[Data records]
════

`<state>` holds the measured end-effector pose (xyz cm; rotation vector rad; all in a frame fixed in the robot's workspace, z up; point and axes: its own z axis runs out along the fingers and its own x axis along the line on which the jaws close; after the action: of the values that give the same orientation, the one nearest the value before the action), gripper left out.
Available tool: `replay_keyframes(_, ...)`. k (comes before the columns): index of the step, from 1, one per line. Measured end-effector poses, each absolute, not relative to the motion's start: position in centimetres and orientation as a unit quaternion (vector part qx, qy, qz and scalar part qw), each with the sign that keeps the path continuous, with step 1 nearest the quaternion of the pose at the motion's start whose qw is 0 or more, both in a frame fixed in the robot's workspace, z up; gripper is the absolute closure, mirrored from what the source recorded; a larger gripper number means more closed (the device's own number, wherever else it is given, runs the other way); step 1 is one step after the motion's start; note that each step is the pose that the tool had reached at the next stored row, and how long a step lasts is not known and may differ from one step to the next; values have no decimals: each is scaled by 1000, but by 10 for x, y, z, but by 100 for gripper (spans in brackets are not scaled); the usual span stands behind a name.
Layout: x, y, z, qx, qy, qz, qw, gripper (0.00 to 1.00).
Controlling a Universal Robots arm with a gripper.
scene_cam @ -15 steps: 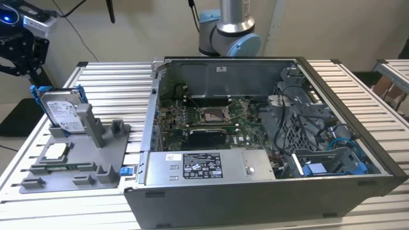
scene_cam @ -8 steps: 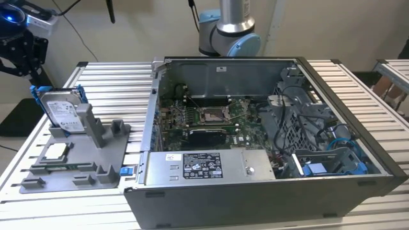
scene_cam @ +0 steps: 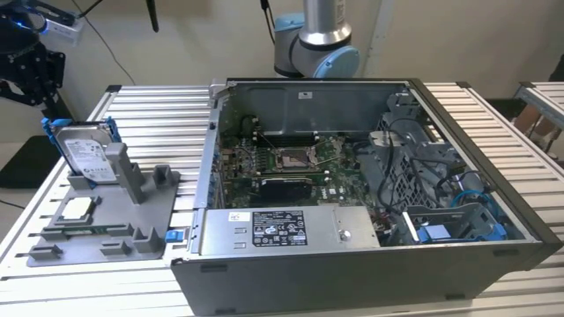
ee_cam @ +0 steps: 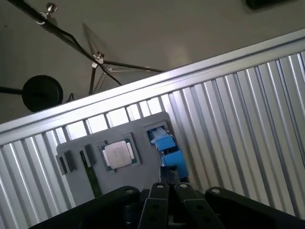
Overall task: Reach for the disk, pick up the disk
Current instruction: 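Pick up the disk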
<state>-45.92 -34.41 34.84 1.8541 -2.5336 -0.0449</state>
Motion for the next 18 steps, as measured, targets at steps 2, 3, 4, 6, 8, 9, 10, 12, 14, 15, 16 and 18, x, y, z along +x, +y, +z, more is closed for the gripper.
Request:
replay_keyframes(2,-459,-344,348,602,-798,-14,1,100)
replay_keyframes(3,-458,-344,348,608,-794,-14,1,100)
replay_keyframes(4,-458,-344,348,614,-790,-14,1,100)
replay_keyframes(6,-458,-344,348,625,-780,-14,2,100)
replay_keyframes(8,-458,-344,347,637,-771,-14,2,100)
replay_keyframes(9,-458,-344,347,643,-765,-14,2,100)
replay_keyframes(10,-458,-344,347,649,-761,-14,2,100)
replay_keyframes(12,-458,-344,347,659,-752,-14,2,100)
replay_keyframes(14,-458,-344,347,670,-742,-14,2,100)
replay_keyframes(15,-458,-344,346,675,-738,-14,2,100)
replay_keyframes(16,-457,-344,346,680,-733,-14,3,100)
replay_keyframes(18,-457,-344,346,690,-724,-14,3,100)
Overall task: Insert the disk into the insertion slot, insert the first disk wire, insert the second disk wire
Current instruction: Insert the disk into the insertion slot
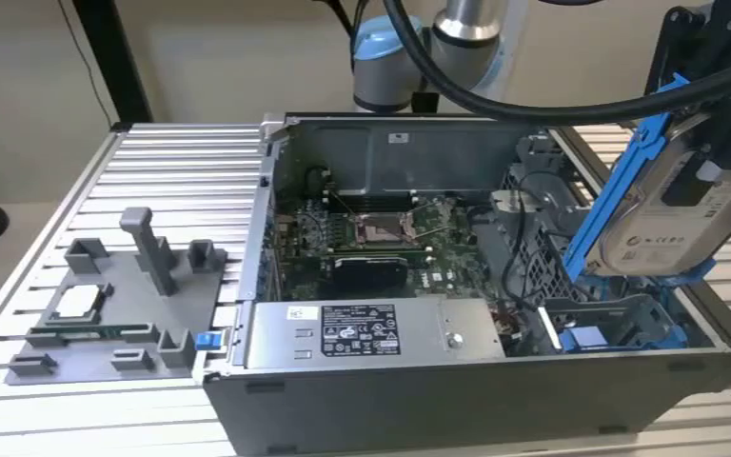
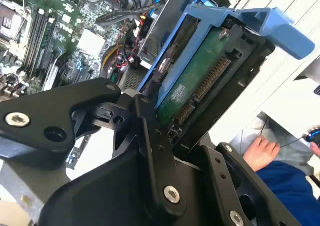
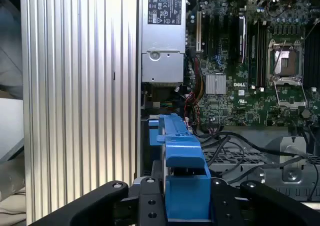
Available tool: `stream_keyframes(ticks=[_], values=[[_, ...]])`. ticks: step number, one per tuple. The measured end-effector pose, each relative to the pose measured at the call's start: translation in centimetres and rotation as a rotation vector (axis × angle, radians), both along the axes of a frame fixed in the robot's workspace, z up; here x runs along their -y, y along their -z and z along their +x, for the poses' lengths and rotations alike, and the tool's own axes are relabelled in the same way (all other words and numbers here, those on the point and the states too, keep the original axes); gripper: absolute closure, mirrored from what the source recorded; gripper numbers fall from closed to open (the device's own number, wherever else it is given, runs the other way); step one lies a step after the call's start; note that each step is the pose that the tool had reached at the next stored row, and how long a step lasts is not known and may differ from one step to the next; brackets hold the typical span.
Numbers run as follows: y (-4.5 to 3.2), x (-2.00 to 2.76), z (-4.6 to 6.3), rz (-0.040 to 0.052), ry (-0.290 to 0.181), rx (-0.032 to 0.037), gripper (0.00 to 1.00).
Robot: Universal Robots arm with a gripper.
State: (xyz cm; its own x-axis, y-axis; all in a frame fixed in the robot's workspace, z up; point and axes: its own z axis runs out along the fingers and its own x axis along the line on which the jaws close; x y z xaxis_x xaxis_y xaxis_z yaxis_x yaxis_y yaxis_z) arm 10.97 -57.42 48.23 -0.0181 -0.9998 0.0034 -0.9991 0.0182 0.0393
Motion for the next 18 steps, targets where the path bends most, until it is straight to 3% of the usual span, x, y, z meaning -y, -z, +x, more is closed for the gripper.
stream_keyframes(ticks=[6, 18], values=[[0.27, 0.01, 0.1, 0.0002, 0.000, 0.0000, 1.00], [2.40, 0.15, 0.5, 0.0028, 0.000, 0.0017, 1.00]])
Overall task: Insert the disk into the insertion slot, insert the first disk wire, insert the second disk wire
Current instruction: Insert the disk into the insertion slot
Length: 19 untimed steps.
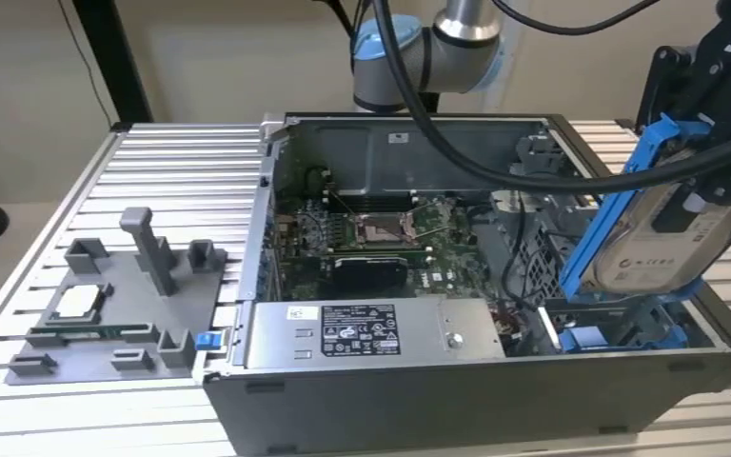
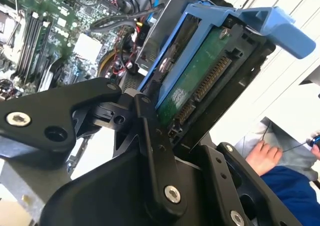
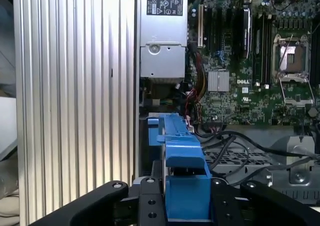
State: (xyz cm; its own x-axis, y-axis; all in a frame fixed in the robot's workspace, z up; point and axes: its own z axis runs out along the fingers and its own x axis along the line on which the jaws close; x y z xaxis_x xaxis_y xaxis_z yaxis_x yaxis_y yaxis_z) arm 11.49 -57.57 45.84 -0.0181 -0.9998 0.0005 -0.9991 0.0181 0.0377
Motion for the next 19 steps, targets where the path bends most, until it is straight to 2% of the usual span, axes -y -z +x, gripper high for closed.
stream_keyframes(ticks=[9, 12, 14, 19], values=[[1.56, 0.11, 0.7, 0.0010, 0.000, 0.0022, 1.00], [1.86, 0.11, 0.7, 0.0009, -0.002, 0.0102, 1.00], [1.88, 0.11, 0.7, 0.0009, -0.004, 0.0111, 1.00], [2.23, 0.11, 0.7, 0.0128, -0.005, 0.0142, 1.00]])
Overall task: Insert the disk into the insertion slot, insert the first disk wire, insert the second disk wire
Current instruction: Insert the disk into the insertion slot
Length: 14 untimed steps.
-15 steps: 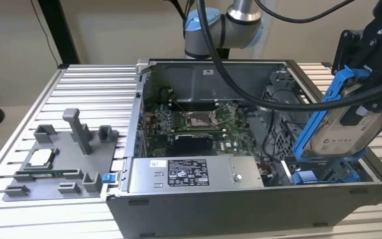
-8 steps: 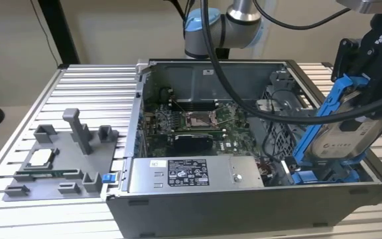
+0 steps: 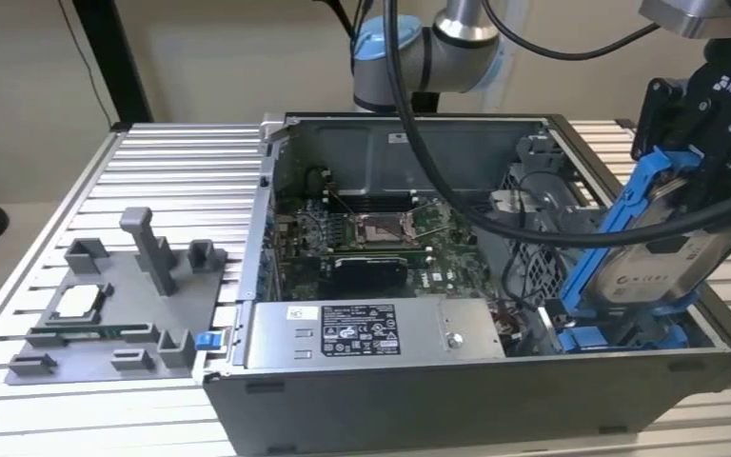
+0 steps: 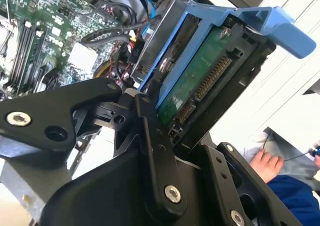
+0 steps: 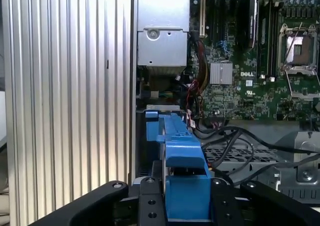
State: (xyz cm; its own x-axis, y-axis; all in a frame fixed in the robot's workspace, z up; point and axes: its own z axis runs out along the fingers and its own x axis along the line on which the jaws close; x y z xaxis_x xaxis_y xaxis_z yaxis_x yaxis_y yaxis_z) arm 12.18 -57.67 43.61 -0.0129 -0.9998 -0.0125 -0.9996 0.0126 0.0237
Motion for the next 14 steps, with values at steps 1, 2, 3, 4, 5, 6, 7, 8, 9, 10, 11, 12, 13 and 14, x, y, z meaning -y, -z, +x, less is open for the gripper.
stream_keyframes(ticks=[1, 2, 3, 4, 5, 6, 7, 8, 9, 10, 11, 12, 13, 14], values=[[0.14, 0.00, 0.0, 0.0010, 0.000, 0.0000, 1.00], [0.30, 0.00, 0.0, 0.0018, 0.000, 0.0000, 1.00], [0.49, 0.00, 0.0, 0.0024, 0.000, 0.0001, 1.00], [0.67, 0.00, 0.0, 0.0025, 0.000, 0.0001, 1.00], [0.84, 0.00, 0.0, 0.0028, 0.000, 0.0000, 1.00], [1.00, 0.00, 0.0, 0.0031, 0.001, 0.0000, 1.00], [1.16, 0.00, 0.0, 0.0042, 0.001, 0.0000, 1.00], [1.28, 0.00, 0.0, 0.0064, 0.002, 0.0000, 1.00], [1.42, 0.00, 0.0, 0.0091, 0.002, 0.0001, 1.00], [1.54, 0.00, 0.0, 0.0114, 0.002, 0.0000, 1.00], [1.68, 0.00, 0.0, 0.0129, 0.002, 0.0000, 1.00], [1.79, 0.00, 0.0, 0.0138, 0.002, 0.0000, 1.00], [1.88, 0.00, 0.0, 0.0142, 0.003, 0.0000, 1.00], [2.03, 0.00, 0.0, 0.0146, 0.003, 0.0000, 1.00]])
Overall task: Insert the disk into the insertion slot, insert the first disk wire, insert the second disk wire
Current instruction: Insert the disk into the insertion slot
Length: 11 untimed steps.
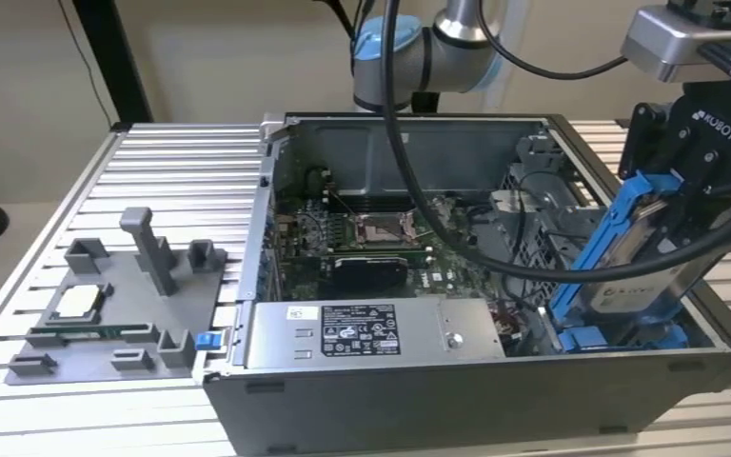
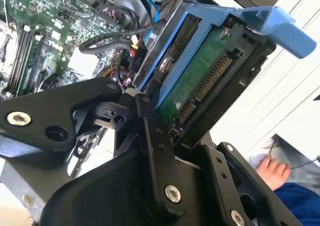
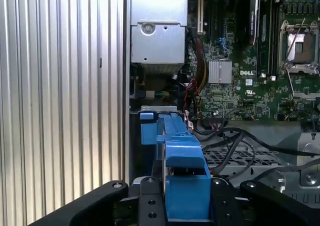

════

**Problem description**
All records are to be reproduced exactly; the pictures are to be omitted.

**Answer to the problem**
`<state>` holds the measured end-effector pose (xyz cm; rotation vector rad; all in a frame fixed in the robot's workspace, z up; point and axes: its own z axis runs out along the fingers and its own x axis along the line on which the jaws close; after the action: of the values that give the same orientation, the one nearest the value before the action), gripper left out.
Available tool: `replay_keyframes(_, ...)`. k (comes before the columns): index of the step, from 1, one per line. Measured end-effector poses, each absolute, not relative to the motion's start: position in centimetres and orientation as a unit quaternion (vector part qx, qy, qz and scalar part qw), each with the sign that keeps the path continuous, with step 1 nearest the quaternion of the pose at the motion's start whose qw is 0 or more, both in a frame fixed in the robot's workspace, z up; gripper is the absolute closure, mirrored from what the source recorded; a larger gripper number means more closed (the device's own number, wherever else it is given, runs the other way); step 1 is one step after the motion's start; note that each step is the pose that the tool had reached at the next stored row, and how long a step lasts is not known and may differ from one step to the next; values have no decimals: each is scaled by 1000, but by 10 for x, y, z, but by 100 for gripper (spans in brackets are not scaled); the usual span stands behind a name.
Layout: x, y, z, qx, qy, qz, qw, gripper (0.00 to 1.00).
Controlling a Universal Robots arm with a gripper.
scene_cam @ -15 steps: 
scene_cam @ -8 steps: 
scene_cam @ +0 steps: 
ee_cam @ +0 steps: 
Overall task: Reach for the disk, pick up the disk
Current instruction: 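Pick up the disk
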<state>-45.92 -34.41 34.84 1.8541 -2.5336 -0.0449</state>
Motion for the next 18 steps, as measured, targets at steps 2, 3, 4, 6, 8, 9, 10, 12, 14, 15, 16 and 18, x, y, z along +x, +y, +z, more is closed for the gripper.
Request:
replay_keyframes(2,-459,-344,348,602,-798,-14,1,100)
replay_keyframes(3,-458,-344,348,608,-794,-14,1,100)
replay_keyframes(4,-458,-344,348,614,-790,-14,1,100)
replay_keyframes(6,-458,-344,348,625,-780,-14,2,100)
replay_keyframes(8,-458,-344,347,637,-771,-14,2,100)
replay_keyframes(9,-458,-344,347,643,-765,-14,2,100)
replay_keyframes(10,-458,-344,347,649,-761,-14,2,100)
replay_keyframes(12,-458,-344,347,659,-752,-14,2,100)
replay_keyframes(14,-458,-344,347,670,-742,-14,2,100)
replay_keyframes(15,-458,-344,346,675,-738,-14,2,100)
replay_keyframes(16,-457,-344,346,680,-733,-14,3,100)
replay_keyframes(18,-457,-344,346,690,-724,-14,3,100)
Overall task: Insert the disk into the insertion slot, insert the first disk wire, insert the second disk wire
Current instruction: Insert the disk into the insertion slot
Available tool: `stream_keyframes(ticks=[_], values=[[_, ...]])`. ticks: step number, one per tuple. The measured end-effector pose, each relative to the pose measured at the call's start: translation in centimetres and rotation as a rotation vector (axis × angle, radians), both along the axes of a frame fixed in the robot's workspace, z up; here x runs along their -y, y along their -z and z along their +x, for the poses' lengths and rotations alike, and the tool's own axes are relabelled in the same way (all other words and numbers here, those on the point and the states too, keep the original axes); gripper: absolute closure, mirrored from what the source recorded; gripper numbers fall from closed to open (the device's own number, wherever else it is given, runs the other way); step one lies a step after the call's start; note that each step is the pose that the tool had reached at the next stored row, and how long a step lasts is not known and may differ from one step to the next; brackets hold the typical span.
Numbers run as follows: y (-4.5 to 3.2), x (-2.00 to 2.76), z (-4.6 to 6.3), rz (-0.040 to 0.052), ry (-0.290 to 0.181), rx (-0.032 to 0.037), gripper (0.00 to 1.00).
Robot: Universal Robots arm with a gripper.
State: (xyz cm; its own x-axis, y-axis; all in a frame fixed in the robot's workspace, z up; point and axes: its own z axis runs out along the fingers and its own x axis along the line on which the jaws close; x y z xaxis_x xaxis_y xaxis_z yaxis_x yaxis_y yaxis_z) arm 10.97 -57.42 48.23 -0.0181 -0.9998 0.0034 -0.9991 0.0182 0.0393
Motion for the next 18 steps, targets where the path bends most, until it is straight to 3% of the usual span, x, y, z meaning -y, -z, +x, more is closed for the gripper.
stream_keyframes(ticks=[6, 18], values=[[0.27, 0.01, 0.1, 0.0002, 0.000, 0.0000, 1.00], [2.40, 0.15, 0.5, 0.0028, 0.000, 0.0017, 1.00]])
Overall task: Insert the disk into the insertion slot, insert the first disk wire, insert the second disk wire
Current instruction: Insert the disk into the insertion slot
Length: 19 untimed steps.
State: (xyz cm; its own x-axis, y-axis; all in a frame fixed in the robot's workspace, z up; point and axes: its own z axis runs out along the fingers and its own x axis along the line on which the jaws close; x y z xaxis_x xaxis_y xaxis_z yaxis_x yaxis_y yaxis_z) arm 11.49 -57.57 45.84 -0.0181 -0.9998 0.0005 -0.9991 0.0181 0.0377
Motion for the next 19 steps, targets where the path bends most, until it is straight to 2% of the usual span, axes -y -z +x, gripper high for closed.
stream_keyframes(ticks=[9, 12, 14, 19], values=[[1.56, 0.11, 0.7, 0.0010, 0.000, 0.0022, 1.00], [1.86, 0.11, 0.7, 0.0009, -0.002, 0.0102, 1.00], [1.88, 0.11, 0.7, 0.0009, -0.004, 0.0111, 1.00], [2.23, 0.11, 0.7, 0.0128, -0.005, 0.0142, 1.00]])
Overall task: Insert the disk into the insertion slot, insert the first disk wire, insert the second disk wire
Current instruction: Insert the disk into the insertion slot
Length: 14 untimed steps.
-15 steps: 
-8 steps: 
+0 steps: 
+0 steps: 
+0 steps: 
State: (xyz cm; its own x-axis, y-axis; all in a frame fixed in the robot's workspace, z up; point and axes: its own z axis runs out along the fingers and its own x axis along the line on which the jaws close; x y z xaxis_x xaxis_y xaxis_z yaxis_x yaxis_y yaxis_z) arm 12.18 -57.67 43.61 -0.0129 -0.9998 -0.0125 -0.9996 0.0126 0.0237
Motion for the next 14 steps, with values at steps 1, 2, 3, 4, 5, 6, 7, 8, 9, 10, 11, 12, 13 and 14, x, y, z meaning -y, -z, +x, less is open for the gripper.
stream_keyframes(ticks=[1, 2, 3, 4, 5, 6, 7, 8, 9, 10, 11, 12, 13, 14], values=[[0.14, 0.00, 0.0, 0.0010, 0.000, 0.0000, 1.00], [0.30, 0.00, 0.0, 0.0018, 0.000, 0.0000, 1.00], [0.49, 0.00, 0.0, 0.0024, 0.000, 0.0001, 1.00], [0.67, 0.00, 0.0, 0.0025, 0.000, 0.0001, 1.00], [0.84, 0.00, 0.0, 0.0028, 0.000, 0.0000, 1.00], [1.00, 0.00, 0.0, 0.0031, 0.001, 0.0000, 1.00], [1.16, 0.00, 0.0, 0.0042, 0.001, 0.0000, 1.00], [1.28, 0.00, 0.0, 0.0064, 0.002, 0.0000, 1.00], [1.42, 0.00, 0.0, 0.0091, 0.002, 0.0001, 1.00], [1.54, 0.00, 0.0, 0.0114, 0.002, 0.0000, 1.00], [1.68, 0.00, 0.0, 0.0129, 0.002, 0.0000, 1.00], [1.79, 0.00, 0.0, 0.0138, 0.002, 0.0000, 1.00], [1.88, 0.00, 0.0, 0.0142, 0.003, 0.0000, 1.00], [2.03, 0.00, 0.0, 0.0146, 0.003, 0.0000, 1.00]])
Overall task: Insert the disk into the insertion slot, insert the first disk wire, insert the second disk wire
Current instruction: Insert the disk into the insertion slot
Length: 11 untimed steps.

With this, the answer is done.